Goal of the exercise:
Filter the material below down to the lines containing the word "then".
(Data below)
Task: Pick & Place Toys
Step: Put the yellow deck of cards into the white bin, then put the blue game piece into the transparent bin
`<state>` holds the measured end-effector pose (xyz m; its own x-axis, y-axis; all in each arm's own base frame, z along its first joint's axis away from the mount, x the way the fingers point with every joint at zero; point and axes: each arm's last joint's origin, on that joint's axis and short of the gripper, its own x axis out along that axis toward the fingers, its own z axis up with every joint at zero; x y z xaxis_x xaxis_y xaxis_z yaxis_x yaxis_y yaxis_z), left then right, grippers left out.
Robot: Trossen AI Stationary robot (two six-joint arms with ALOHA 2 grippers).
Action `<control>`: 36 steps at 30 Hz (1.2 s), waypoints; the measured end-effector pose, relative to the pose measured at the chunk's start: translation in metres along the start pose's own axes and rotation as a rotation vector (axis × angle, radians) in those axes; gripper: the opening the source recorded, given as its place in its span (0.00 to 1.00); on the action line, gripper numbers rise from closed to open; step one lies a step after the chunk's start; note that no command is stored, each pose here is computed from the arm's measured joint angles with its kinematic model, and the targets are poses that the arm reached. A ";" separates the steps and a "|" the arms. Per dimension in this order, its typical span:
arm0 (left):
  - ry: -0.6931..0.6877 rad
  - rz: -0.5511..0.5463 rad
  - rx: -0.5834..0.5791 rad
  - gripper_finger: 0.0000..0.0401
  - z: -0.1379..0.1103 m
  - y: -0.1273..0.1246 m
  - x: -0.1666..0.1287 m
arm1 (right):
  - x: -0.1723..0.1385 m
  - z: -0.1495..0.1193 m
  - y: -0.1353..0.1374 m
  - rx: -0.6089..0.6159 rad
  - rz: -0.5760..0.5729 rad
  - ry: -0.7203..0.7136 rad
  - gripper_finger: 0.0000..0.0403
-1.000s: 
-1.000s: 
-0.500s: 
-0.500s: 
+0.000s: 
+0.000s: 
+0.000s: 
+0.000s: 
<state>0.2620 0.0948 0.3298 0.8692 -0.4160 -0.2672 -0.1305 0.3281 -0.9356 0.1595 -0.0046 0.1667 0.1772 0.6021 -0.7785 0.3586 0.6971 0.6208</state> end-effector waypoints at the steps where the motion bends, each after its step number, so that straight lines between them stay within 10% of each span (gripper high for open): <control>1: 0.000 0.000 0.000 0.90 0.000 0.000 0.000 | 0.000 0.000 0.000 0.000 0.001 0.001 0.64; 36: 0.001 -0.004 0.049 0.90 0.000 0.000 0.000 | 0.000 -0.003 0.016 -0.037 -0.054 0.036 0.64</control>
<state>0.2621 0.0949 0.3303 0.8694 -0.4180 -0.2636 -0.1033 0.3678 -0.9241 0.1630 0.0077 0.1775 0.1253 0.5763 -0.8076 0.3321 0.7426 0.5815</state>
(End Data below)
Answer space:
Step: Put the yellow deck of cards into the white bin, then put the blue game piece into the transparent bin
`<state>` holds the measured end-effector pose (xyz m; its own x-axis, y-axis; all in each arm's own base frame, z along its first joint's axis away from the mount, x the way the fingers point with every joint at zero; point and axes: each arm's last joint's origin, on that joint's axis and short of the gripper, its own x axis out along that axis toward the fingers, its own z axis up with every joint at zero; x y z xaxis_x xaxis_y xaxis_z yaxis_x yaxis_y yaxis_z), left then right, grippers left out.

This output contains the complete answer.